Investors have flooded Nimbus Therapeutics with $125 million in private financing, money that will go toward three clinical inflammatory and autoimmune disorder programs, including a phase 3 psoriasis study.
The financing follows a $105 million funding round last summer, a $60 million private round in 2020 and a $65 million series C in 2018.
The new money will be partly used to round out ongoing phase 2b clinical trials of NDI-034858, the biotech’s oral allosteric tyrosine kinase 2 (TYK2) inhibitor designed to treat psoriasis, as well as initiate a phase 3 study in the indication, according to a Sept. 12 release. The therapy, part of the JAK family, is a small molecule designed to be highly selective, though the FDA has flagged the class of medicines with black box warnings over elevated risk of serious infections, malignancy and thrombosis.

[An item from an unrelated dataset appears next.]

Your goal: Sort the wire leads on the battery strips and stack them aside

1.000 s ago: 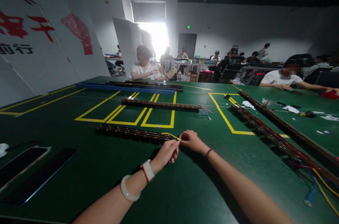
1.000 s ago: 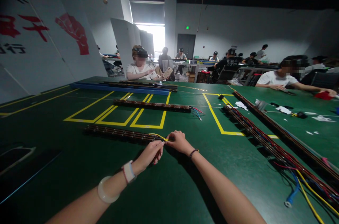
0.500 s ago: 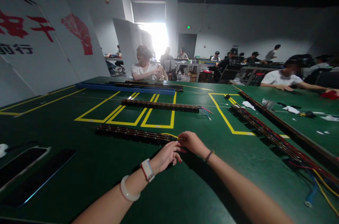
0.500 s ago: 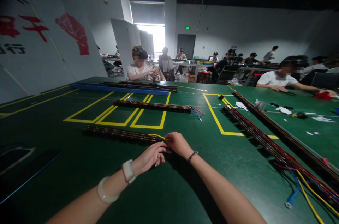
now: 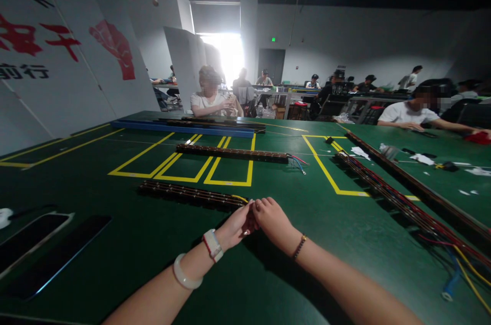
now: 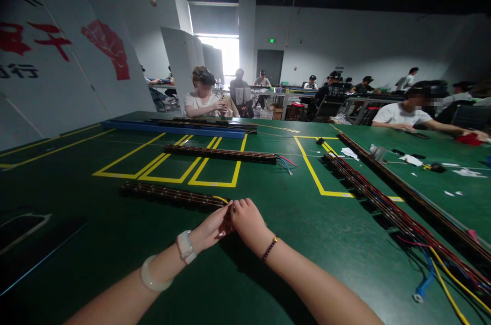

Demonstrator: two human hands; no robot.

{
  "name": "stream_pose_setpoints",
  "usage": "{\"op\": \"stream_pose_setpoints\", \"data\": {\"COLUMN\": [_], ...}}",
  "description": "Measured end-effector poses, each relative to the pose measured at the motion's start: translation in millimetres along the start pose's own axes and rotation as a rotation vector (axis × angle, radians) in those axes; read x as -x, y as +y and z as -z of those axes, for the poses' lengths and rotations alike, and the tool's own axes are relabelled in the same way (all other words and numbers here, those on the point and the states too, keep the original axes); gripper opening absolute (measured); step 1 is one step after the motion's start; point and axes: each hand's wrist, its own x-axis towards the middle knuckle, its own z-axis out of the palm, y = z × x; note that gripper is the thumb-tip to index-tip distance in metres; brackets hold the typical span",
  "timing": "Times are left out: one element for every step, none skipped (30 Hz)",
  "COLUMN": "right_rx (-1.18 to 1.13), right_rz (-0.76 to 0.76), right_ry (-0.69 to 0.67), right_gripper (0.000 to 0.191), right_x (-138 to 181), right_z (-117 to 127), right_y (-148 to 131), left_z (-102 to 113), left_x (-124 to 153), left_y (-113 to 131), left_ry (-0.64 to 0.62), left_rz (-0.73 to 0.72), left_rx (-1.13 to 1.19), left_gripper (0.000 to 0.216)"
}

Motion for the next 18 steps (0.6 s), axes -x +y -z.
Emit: {"op": "stream_pose_setpoints", "data": {"right_rx": [0.004,0.006,0.006,0.001,-0.010,-0.024,-0.039,-0.052,-0.063,-0.072,-0.078,-0.082,-0.087,-0.090,-0.094,-0.097,-0.101,-0.106], "right_rz": [0.005,0.011,0.017,0.018,0.016,0.011,0.006,0.003,0.001,0.000,-0.003,-0.006,-0.009,-0.011,-0.012,-0.009,-0.004,0.002], "right_ry": [0.002,0.008,0.017,0.029,0.041,0.052,0.056,0.052,0.039,0.019,-0.005,-0.029,-0.049,-0.063,-0.074,-0.081,-0.088,-0.094], "right_gripper": [0.023,0.023,0.023,0.022,0.020,0.017,0.015,0.013,0.013,0.014,0.015,0.017,0.019,0.019,0.019,0.019,0.019,0.021], "right_x": [0.7,1.4,2.0,2.6,3.2,3.6,4.0,4.3,4.5,4.8,5.0,5.2,5.4,5.6,5.8,6.0,6.1,6.3], "right_z": [1.6,4.0,6.9,10.4,14.1,17.9,21.3,24.3,26.6,28.1,28.7,28.4,27.5,25.9,23.9,21.8,19.7,17.8], "right_y": [-0.5,-0.2,0.6,1.6,2.6,3.5,4.2,4.7,5.1,5.4,5.8,6.3,6.9,7.4,7.9,8.2,8.4,8.3], "left_z": [-0.1,-0.5,-1.1,-1.8,-2.6,-3.5,-4.2,-4.9,-5.4,-5.8,-6.0,-6.0,-5.8,-5.3,-4.7,-3.9,-3.2,-2.5], "left_x": [-0.5,-0.7,-0.4,0.2,1.1,2.4,3.8,5.1,6.4,7.3,7.9,8.1,7.9,7.4,6.6,5.9,5.2,4.9], "left_y": [-0.4,-0.6,-0.5,0.0,0.7,1.6,2.5,3.4,4.2,4.8,5.1,5.2,5.1,4.9,4.7,4.5,4.4,4.5], "left_ry": [0.001,0.000,0.003,0.009,0.017,0.024,0.030,0.035,0.036,0.035,0.032,0.026,0.018,0.009,0.001,-0.004,-0.009,-0.012], "left_rz": [-0.007,-0.009,-0.007,0.000,0.010,0.025,0.037,0.047,0.055,0.060,0.062,0.063,0.061,0.059,0.056,0.056,0.060,0.067], "left_rx": [0.015,0.033,0.057,0.083,0.108,0.126,0.135,0.133,0.121,0.105,0.089,0.072,0.058,0.049,0.046,0.045,0.043,0.042], "left_gripper": [0.027,0.026,0.025,0.025,0.024,0.024,0.023,0.023,0.024,0.026,0.028,0.030,0.032,0.032,0.033,0.032,0.032,0.032]}}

The money will also help continue phase 2b clinical trials of NDI-034858 in other indications, such as inflammatory bowel disease and lupus. Nimbus has further plans for the funds to support ongoing phase 1/2 clinical trials of the biotech’s hematopoietic progenitor kinase 1 (HPK1) inhibitor—dubbed NDI-101150—in patients with solid tumors, as well as preclinical development of other programs.
The Massachusetts company pulled in new investors Bain Capital Life Sciences and SV Health Investors for the funding round, in addition to existing investors Pfizer Ventures, Access Biotechnology, Atlas Venture, BVF Partners L.P., Bill Gates, Lightstone Ventures, RA Capital Management and SR One.